_Work task_
All that is needed is every line of the listing below that has "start".

::: Given data

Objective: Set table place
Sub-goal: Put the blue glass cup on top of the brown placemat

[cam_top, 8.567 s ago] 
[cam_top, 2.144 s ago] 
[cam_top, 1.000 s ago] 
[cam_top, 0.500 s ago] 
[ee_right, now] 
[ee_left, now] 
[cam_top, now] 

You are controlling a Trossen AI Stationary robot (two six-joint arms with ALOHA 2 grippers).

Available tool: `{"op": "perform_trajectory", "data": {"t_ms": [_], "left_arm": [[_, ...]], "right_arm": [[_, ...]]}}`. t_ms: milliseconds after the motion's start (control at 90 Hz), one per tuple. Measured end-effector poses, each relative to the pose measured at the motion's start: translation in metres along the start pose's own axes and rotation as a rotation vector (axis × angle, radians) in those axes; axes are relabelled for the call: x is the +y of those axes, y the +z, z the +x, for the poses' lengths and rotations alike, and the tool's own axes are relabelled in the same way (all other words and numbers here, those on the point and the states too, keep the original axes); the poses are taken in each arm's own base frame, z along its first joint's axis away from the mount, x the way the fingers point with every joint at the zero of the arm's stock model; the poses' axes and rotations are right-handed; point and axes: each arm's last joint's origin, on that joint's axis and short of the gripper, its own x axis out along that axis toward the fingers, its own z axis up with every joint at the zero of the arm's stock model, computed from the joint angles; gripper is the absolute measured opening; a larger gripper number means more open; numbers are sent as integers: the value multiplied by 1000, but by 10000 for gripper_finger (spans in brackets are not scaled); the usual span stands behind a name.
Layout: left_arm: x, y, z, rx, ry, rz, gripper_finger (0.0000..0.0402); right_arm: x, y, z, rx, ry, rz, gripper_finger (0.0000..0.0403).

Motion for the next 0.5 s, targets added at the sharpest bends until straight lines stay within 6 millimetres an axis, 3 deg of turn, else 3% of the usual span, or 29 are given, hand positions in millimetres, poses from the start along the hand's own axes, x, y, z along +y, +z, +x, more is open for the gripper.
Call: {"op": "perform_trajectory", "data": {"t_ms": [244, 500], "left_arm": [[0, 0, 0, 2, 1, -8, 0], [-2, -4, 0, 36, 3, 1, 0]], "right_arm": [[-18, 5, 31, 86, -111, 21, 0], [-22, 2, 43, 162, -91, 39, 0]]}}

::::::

_Answer area_
Available tool: `{"op": "perform_trajectory", "data": {"t_ms": [_], "left_arm": [[_, ...]], "right_arm": [[_, ...]]}}`. t_ms: milliseconds after the motion's start (control at 90 Hz), one per tuple. Measured end-effector poses, each relative to the pose measured at the motion's start: translation in metres along the start pose's own axes and rotation as a rotation vector (axis × angle, radians) in those axes; axes are relabelled for the call: x is the +y of those axes, y the +z, z the +x, for the poses' lengths and rotations alike, and the tool's own axes are relabelled in the same way (all other words and numbers here, those on the point and the states too, keep the original axes); the poses are taken in each arm's own base frame, z along its first joint's axis away from the mount, x the way the fingers point with every joint at the zero of the arm's stock model; the poses' axes and rotations are right-handed; point and axes: each arm's last joint's origin, on that joint's axis and short of the gripper, its own x axis out along that axis toward the fingers, its own z axis up with every joint at the zero of the arm's stock model, computed from the joint angles; gripper is the absolute measured opening; a larger gripper number means more open; numbers are sent as integers: the value multiplied by 1000, but by 10000 for gripper_finger (spans in brackets are not scaled); the usual span stands behind a name.
Motion for the next 0.5 s, targets added at the sharpest bends until straight lines stay within 6 millimetres an axis, 3 deg of turn, else 3% of the usual span, or 29 are given, hand positions in millimetres, poses from the start along the hand's own axes, x, y, z along +y, +z, +x, more is open for the gripper.

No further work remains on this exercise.